Untuk makan malam, kita bersantap di Rumah Kayu yang bergaya lesehan. Makanannya lumayan. Bagi orang yang sudah lama tidak mencicipi makanan Indonesia, segala sesuatu yang dimasak dengan penyedap rasa langsung terasa lezat. Alvin dan Junaidi pun datang menyusul. Setelah tersesat dan muncul di restoran lain yang bernama Kayu Kayu, akhirnya mereka berhasil menemukan Rumah Kayu. 

Makan malam di Rumah Kayu...

Dan hari itu berakhir di Holywings! Jadi nama ini sudah muncul sepanjang hari, sampai akhirnya Cicilia memutuskan bahwa kita harus ke Holywings yang ada di samping KFC. Karena Susan dan saya memakai sandal, saya berkomentar bahwa seandainya kita ditolak di Holywings, kita tunggu yang lain sambil makan chicken wings saja.
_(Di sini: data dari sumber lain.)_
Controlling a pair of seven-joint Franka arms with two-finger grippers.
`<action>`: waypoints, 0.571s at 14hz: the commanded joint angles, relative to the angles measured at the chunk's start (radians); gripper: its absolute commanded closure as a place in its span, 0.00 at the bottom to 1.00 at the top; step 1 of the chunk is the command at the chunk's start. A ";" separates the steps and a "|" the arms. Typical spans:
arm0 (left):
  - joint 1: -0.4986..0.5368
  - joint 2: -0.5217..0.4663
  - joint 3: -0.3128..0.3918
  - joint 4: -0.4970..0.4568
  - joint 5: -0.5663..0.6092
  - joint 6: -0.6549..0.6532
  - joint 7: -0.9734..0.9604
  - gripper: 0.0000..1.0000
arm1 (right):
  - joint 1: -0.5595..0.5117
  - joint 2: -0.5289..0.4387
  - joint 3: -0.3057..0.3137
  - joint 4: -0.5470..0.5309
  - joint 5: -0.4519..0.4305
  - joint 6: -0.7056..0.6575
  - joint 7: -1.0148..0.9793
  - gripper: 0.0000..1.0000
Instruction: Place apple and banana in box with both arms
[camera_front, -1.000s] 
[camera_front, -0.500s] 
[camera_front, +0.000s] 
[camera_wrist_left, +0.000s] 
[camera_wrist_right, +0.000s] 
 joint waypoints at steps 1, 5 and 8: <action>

Akan tetapi kita bisa masuk dan menikmati bir di sana. Kenikmatan sesaat yang segera berakhir begitu grup musik bermain di panggung. Saya jadi langsung teringat kenapa saya cenderung memilih pub sebagai tempat minum. Musiknya begitu keras di Holywings, sampai-sampai sulit untuk menyimak obrolan!

Acara akhirnya bubar jam 10:30 malam. Ceng Pang mengantar Cicilia kembali ke Karawang, kota yang berjarak 97 KM jauhnya dari Holywings! Saya sendiri menumpang di mobil HRR yang menuju ke Jakarta Kota. Kita tiba di Yello Hotel menjelang tengah malam. Selesai mandi, saya lanjut menonton the Wolf of Wall Street, film yang hanya ada di Netflix Indonesia dan telah saya tonton separuh sebelum saya bertolak dari Bali di awal Mei. 

Ronde terakhir di Holywings.

Keesokan paginya, sebelum matahari terbit, saya sudah berada di dalam taksi menuju Gambir. Beberapa saat kemudian, saya pun duduk di dalam kereta yang bersih, lumayan nyaman dan tepat waktu pula. Semuanya berlangsung sesuai jadwal. Setelah dua tahun hidup terisolasi di masa pandemi, senang rasanya bisa berkumpul bersama teman-teman lagi!